Records contained in a dataset:

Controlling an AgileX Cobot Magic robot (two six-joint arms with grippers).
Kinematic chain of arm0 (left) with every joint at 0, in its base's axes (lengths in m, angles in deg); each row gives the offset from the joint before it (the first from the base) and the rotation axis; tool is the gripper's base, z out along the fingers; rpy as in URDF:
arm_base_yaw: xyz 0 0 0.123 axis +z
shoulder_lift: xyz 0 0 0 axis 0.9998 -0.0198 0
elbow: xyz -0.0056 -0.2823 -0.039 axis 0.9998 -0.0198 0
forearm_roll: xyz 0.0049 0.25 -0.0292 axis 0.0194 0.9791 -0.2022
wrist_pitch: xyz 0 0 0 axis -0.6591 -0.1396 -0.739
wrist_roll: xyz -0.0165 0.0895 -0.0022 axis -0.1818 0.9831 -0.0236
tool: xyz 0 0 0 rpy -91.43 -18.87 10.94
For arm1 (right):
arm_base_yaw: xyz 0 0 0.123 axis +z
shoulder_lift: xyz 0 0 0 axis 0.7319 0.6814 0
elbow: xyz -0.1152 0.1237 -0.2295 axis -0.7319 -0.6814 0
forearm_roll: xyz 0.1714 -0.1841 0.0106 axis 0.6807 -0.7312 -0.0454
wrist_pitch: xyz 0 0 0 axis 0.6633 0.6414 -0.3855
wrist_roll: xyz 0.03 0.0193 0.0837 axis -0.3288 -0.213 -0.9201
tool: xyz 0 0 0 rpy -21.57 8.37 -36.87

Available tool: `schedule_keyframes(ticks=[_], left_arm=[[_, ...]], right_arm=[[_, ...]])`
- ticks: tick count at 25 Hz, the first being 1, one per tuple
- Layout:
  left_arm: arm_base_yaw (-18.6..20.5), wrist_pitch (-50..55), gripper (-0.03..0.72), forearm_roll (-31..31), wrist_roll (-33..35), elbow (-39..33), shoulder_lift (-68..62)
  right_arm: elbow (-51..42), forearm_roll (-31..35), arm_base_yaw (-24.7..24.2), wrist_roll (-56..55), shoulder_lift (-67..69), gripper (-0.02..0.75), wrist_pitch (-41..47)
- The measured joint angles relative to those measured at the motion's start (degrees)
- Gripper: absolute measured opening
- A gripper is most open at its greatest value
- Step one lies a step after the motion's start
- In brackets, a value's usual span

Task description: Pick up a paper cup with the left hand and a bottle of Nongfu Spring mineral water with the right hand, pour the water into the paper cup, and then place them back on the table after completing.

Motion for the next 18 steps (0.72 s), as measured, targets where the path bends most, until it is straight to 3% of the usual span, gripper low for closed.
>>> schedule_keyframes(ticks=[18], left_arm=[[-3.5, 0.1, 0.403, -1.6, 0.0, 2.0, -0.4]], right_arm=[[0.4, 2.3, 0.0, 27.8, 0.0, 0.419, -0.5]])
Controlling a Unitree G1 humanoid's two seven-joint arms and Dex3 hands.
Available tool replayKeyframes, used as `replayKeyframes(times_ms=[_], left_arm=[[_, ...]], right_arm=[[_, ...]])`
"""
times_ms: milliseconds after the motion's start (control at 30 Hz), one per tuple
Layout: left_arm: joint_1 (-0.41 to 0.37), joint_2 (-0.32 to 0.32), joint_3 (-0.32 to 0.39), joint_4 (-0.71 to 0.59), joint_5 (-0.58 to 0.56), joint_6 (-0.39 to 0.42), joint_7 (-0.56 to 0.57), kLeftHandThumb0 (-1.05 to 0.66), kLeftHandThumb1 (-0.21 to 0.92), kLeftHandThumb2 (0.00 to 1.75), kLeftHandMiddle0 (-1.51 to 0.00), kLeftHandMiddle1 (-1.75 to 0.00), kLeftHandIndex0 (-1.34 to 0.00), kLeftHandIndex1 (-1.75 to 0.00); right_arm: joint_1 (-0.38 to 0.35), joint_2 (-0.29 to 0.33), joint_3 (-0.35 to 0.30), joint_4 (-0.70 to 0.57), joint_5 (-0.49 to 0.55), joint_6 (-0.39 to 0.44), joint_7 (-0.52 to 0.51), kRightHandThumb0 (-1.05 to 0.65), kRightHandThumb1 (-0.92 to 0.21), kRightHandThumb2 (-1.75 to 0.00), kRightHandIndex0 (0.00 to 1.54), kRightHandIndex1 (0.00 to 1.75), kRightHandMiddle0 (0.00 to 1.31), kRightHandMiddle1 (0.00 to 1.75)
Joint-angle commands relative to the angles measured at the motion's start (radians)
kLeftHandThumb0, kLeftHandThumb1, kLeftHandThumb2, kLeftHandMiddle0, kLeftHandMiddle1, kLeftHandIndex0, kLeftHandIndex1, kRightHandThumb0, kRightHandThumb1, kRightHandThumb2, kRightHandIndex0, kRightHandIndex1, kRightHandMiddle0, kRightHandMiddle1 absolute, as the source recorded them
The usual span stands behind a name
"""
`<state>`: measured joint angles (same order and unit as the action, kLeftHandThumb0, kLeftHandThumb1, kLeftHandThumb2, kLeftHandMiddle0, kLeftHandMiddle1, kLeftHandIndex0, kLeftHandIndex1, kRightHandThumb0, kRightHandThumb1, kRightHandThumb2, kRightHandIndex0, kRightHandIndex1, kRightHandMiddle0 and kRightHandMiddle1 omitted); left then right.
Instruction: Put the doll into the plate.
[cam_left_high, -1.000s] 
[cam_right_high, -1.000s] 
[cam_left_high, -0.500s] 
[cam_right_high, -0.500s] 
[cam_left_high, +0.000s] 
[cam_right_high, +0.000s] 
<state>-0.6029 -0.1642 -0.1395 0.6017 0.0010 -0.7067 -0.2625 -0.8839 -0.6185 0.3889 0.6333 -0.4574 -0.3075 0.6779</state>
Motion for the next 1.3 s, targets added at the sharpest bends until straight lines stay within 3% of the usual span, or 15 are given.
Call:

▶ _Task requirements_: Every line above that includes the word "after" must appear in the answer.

▶ _Answer below_:
- Step one lies a step after the motion's start
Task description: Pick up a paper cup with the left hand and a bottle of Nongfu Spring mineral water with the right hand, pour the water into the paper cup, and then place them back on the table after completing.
times_ms: milliseconds after the motion's start (control at 30 Hz), one per tuple

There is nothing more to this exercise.